Association of skeletons is proof of contemporaneousness but not necessarily
of a predator/prey relationship. For predator/prey relationship, Tracy Ford
suggests teeth marks on bone matching teeth spacings in jaw of predator, and
shed teeth of predator found imbedded in prey bone. These still do not prove
that the predator actually killed the prey, only that it ate the carcass.
Behavior is notoriously difficult to infer from the fossil record.

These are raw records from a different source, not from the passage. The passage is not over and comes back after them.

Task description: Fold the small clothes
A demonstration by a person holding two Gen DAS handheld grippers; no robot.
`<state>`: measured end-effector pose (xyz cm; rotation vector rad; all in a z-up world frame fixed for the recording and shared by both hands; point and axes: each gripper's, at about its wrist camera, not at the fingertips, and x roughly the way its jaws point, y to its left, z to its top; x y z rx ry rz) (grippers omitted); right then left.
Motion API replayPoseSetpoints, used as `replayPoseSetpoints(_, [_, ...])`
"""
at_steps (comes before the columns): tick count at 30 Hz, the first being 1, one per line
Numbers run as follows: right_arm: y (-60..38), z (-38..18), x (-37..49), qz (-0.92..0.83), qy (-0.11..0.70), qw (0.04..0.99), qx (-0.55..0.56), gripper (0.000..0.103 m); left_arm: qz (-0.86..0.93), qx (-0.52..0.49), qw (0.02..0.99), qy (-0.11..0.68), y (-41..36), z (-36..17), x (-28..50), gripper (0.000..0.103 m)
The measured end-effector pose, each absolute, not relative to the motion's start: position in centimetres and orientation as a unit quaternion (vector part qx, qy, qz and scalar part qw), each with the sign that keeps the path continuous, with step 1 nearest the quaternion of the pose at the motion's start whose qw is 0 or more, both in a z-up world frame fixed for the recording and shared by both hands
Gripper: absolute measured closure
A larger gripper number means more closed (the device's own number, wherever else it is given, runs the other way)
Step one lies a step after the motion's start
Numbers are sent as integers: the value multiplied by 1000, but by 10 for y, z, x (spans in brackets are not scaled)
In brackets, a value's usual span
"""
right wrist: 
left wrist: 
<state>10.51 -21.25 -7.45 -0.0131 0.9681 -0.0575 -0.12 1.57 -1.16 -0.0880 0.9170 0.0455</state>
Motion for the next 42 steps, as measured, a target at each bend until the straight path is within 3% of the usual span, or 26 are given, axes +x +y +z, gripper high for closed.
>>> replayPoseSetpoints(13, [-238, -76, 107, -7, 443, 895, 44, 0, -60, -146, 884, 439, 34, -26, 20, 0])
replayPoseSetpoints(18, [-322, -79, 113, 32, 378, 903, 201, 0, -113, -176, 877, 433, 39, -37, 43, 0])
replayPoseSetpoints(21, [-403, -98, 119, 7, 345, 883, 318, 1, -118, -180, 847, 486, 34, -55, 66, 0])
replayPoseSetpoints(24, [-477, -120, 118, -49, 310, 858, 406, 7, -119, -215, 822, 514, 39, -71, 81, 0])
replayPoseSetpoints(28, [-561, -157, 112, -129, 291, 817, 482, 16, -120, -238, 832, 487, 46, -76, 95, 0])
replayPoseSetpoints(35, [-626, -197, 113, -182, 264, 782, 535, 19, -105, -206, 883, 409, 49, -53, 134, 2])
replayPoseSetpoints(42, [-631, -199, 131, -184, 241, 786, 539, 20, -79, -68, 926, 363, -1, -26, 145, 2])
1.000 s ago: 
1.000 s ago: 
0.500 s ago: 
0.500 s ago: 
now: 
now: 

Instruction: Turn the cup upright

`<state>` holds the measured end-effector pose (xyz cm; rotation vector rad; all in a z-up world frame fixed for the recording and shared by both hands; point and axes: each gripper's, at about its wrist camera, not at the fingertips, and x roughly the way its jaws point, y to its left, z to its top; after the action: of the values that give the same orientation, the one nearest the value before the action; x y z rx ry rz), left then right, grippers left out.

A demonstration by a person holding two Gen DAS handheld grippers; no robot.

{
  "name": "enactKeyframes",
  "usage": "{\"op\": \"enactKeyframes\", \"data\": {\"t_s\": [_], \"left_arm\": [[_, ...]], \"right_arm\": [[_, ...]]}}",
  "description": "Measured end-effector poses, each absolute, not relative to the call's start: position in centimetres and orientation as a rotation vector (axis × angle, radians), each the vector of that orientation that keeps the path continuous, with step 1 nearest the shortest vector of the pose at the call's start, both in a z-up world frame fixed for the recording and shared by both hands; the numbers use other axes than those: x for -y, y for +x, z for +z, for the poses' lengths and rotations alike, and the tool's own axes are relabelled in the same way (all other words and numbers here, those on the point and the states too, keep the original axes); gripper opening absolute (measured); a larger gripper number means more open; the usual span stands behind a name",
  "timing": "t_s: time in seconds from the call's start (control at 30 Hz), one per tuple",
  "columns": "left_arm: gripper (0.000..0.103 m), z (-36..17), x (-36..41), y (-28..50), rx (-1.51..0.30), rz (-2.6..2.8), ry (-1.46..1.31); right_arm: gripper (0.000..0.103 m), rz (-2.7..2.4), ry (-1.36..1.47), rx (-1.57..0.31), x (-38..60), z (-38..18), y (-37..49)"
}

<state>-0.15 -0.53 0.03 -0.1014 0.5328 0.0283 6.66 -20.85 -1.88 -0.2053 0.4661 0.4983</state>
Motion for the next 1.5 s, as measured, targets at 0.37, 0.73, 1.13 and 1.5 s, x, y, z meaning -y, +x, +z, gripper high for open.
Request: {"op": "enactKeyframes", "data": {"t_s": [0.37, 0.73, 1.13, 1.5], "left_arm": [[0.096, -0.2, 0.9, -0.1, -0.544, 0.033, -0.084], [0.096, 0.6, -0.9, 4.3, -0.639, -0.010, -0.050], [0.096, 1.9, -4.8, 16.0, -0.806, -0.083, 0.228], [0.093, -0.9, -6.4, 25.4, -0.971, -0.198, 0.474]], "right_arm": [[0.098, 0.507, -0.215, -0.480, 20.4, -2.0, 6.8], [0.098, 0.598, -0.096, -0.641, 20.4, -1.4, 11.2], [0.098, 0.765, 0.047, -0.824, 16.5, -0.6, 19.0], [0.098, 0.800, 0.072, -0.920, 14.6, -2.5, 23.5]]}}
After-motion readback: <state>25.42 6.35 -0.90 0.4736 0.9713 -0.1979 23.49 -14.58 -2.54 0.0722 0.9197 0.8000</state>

Subj: Re: MY THOUGHTS ON THE 'DINO/BIRDS'
Date: 98-06-28 14:37:39 EDT
From: Dinogeorge
To: ornstn@inforamp.net
In a message dated 98-06-28 11:29:03 EDT, ornstn@inforamp.net
writes:
<< This highlights one of the bugbears I have argued about repeatedly here -
the assumption that gliding is THE intermediate stage between full powered
flight and flightlessness. There is no reason for this to be so, especially
in a cursorial form - fluttering as an assist to a leap could, in my view, do
just as well. >>
This is not some kind of untested assumption. I've yet to see a published
scenario in which avian ornithoptering flight evolves with any facility from
cursorial flightlessness. The physics is against it, and the change from a
jumping-and-fluttering behavior to a taking-off-and-flying lifestyle is
simply too profound. The evolution of avian flight--or any vertebrate
flight--with all its highly specific anatomical modifications requires
environmental selection pressure that will act on a large group of animals
for tens of millions of years. It is not a simple modification of some quirky
behavioral pattern; if it were, there would be hundreds of different kinds of
flying vertebrates instead of only three.